■ Task directions: Each entry that follows should be retyped exactly.

Data entries:
******

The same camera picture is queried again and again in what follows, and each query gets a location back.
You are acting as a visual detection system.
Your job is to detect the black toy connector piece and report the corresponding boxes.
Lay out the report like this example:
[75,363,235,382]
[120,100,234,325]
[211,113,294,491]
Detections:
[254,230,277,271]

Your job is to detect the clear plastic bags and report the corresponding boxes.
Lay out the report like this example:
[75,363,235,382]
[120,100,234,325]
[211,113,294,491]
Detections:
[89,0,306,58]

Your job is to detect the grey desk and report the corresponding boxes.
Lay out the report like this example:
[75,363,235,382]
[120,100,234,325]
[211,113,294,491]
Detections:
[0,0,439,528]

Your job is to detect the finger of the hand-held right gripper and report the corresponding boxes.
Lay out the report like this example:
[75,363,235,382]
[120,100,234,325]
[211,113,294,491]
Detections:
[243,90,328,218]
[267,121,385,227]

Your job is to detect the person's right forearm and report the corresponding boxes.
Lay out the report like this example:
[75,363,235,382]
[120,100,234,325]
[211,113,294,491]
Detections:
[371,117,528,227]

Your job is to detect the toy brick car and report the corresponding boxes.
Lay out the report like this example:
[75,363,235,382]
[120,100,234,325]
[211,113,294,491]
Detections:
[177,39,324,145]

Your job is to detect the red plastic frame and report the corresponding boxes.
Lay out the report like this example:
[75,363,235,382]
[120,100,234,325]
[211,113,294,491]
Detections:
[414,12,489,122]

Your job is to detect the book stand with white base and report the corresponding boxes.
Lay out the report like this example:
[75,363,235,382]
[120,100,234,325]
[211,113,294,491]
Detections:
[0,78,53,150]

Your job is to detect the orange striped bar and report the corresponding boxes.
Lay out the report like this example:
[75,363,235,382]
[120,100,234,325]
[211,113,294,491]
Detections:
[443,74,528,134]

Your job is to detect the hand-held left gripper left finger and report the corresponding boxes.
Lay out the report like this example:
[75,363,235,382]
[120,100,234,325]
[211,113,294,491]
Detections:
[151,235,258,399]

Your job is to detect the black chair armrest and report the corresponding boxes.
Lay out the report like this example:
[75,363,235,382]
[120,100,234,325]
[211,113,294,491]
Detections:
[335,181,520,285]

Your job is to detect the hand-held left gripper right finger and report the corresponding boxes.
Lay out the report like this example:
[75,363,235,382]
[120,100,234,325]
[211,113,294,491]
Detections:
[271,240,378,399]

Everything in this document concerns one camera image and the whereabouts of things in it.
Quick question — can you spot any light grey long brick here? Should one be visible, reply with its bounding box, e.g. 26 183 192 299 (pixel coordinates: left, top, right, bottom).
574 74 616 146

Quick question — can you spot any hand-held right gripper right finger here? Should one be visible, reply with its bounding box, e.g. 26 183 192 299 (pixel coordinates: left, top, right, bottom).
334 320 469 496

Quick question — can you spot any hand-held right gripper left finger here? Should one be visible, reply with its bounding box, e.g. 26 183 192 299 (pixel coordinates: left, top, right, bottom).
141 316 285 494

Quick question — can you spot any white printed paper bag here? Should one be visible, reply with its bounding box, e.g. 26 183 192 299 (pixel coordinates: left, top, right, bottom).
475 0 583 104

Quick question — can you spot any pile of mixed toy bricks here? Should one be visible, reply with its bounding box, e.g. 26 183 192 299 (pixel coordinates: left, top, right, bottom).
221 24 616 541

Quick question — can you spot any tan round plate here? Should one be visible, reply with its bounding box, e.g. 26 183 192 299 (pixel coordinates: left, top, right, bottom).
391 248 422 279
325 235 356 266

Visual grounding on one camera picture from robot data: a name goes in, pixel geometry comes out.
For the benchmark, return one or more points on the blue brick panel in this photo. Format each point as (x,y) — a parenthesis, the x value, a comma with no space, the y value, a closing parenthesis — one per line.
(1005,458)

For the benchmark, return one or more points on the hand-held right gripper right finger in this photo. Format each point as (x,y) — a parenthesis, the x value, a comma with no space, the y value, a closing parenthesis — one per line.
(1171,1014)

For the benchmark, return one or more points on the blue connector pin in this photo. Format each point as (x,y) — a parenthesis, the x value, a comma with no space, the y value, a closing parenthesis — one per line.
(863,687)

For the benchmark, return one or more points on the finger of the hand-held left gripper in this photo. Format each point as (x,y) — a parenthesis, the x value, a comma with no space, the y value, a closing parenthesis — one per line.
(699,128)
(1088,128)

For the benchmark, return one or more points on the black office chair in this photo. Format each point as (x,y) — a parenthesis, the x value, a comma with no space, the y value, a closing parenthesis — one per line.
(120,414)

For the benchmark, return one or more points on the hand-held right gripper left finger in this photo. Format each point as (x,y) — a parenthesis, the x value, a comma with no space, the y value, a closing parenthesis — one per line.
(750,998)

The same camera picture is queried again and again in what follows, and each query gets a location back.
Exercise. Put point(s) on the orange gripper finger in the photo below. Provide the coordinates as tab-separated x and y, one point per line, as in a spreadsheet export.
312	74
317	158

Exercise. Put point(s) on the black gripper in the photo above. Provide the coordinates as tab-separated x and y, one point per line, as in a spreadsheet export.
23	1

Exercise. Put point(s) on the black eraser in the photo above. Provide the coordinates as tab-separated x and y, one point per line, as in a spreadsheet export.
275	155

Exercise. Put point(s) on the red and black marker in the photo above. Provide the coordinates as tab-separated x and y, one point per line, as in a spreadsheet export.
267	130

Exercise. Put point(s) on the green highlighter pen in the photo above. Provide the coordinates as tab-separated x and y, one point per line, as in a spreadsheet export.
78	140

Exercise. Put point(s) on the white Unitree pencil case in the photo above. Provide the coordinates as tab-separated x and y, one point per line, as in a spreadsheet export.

******

■ Task answer:
The same camera picture is queried again and again in what follows, and each query gets a location back.
You are acting as a visual detection system.
Your job is to detect the black toy connector piece and report the corresponding boxes.
Lay out the report like this example:
[75,363,235,382]
[120,100,234,325]
[211,113,294,491]
Detections:
[254,230,277,271]

Your job is to detect the clear plastic bags and report the corresponding boxes.
Lay out the report like this example:
[75,363,235,382]
[120,100,234,325]
[211,113,294,491]
Detections:
[89,0,306,58]

Your job is to detect the grey desk and report the corresponding boxes.
Lay out the report like this example:
[75,363,235,382]
[120,100,234,325]
[211,113,294,491]
Detections:
[0,0,439,528]

Your job is to detect the finger of the hand-held right gripper and report the corresponding boxes.
Lay out the report like this example:
[75,363,235,382]
[120,100,234,325]
[211,113,294,491]
Detections:
[243,90,328,218]
[267,121,385,227]

Your job is to detect the person's right forearm and report the corresponding boxes.
Lay out the report like this example:
[75,363,235,382]
[120,100,234,325]
[211,113,294,491]
Detections:
[371,117,528,227]

Your job is to detect the toy brick car and report the corresponding boxes.
Lay out the report like this example:
[75,363,235,382]
[120,100,234,325]
[211,113,294,491]
Detections:
[177,39,324,145]

Your job is to detect the red plastic frame and report the corresponding boxes.
Lay out the report like this example:
[75,363,235,382]
[120,100,234,325]
[211,113,294,491]
Detections:
[414,12,489,122]

Your job is to detect the book stand with white base and report the corresponding boxes.
Lay out the report like this example:
[75,363,235,382]
[120,100,234,325]
[211,113,294,491]
Detections:
[0,78,53,150]

Your job is to detect the orange striped bar and report the corresponding boxes.
Lay out the report like this example:
[75,363,235,382]
[120,100,234,325]
[211,113,294,491]
Detections:
[443,74,528,134]

Your job is to detect the hand-held left gripper left finger and report the corresponding boxes.
Lay out the report like this example:
[75,363,235,382]
[120,100,234,325]
[211,113,294,491]
Detections:
[151,235,258,399]

Your job is to detect the black chair armrest and report the corresponding boxes.
Lay out the report like this example:
[75,363,235,382]
[120,100,234,325]
[211,113,294,491]
Detections:
[335,181,520,285]

Your job is to detect the hand-held left gripper right finger and report the corresponding boxes.
Lay out the report like this example:
[75,363,235,382]
[120,100,234,325]
[211,113,294,491]
Detections:
[271,240,378,399]

Everything in this document concerns one camera image and the whereabouts of things in it.
Quick question — can you spot any light grey long brick here? Should one be visible, reply with its bounding box, e.g. 26 183 192 299 (pixel coordinates: left, top, right, bottom).
574 74 616 146

Quick question — can you spot any hand-held right gripper right finger here? Should one be visible, reply with its bounding box, e.g. 26 183 192 299 (pixel coordinates: left, top, right, bottom).
334 320 469 496

Quick question — can you spot any hand-held right gripper left finger here? Should one be visible, reply with its bounding box, e.g. 26 183 192 299 (pixel coordinates: left, top, right, bottom).
141 316 285 494

Quick question — can you spot any white printed paper bag here? Should one be visible, reply with its bounding box, e.g. 26 183 192 299 (pixel coordinates: left, top, right, bottom).
475 0 583 104

Quick question — can you spot any pile of mixed toy bricks here? Should one be visible, reply with its bounding box, e.g. 26 183 192 299 (pixel coordinates: left, top, right, bottom).
221 24 616 541

Quick question — can you spot any tan round plate here? Should one be visible, reply with its bounding box, e.g. 26 183 192 299 (pixel coordinates: left, top, right, bottom).
391 248 422 279
325 235 356 266

Visual grounding on one camera picture from robot data: a name goes in, pixel geometry comes out.
For the benchmark, return one or more points on the blue brick panel in this photo. Format each point as (x,y) — a parenthesis, the x value, a comma with no space, the y value, a closing parenthesis — one per line.
(1005,458)

For the benchmark, return one or more points on the hand-held right gripper right finger in this photo. Format each point as (x,y) — a parenthesis, the x value, a comma with no space, the y value, a closing parenthesis — one per line.
(1171,1014)

For the benchmark, return one or more points on the blue connector pin in this photo. Format each point as (x,y) — a parenthesis, the x value, a comma with no space, the y value, a closing parenthesis — one per line.
(863,687)

For the benchmark, return one or more points on the finger of the hand-held left gripper in this photo. Format each point as (x,y) — a parenthesis, the x value, a comma with no space, the y value, a closing parenthesis — one per line.
(699,128)
(1088,128)

For the benchmark, return one or more points on the black office chair in this photo. Format each point as (x,y) — a parenthesis, the x value, a comma with no space, the y value, a closing parenthesis — one per line.
(120,414)

For the benchmark, return one or more points on the hand-held right gripper left finger in this photo. Format each point as (x,y) — a parenthesis, the x value, a comma with no space, the y value, a closing parenthesis — one per line.
(750,998)

The same camera picture is queried again and again in what follows, and each query gets a location back.
Exercise. Put point(s) on the orange gripper finger in the photo below. Provide the coordinates as tab-separated x and y, one point per line, as in a spreadsheet export.
312	74
317	158

Exercise. Put point(s) on the black gripper in the photo above. Provide the coordinates as tab-separated x and y, one point per line, as in a spreadsheet export.
23	1

Exercise. Put point(s) on the black eraser in the photo above. Provide the coordinates as tab-separated x and y, one point per line, as in a spreadsheet export.
275	155

Exercise. Put point(s) on the red and black marker in the photo above. Provide the coordinates as tab-separated x and y, one point per line, as in a spreadsheet export.
267	130

Exercise. Put point(s) on the green highlighter pen in the photo above. Provide the coordinates as tab-separated x and y, one point per line, as in a spreadsheet export.
78	140

Exercise. Put point(s) on the white Unitree pencil case in the photo above. Provide the coordinates as tab-separated x and y, one point per line, as in a spreadsheet export.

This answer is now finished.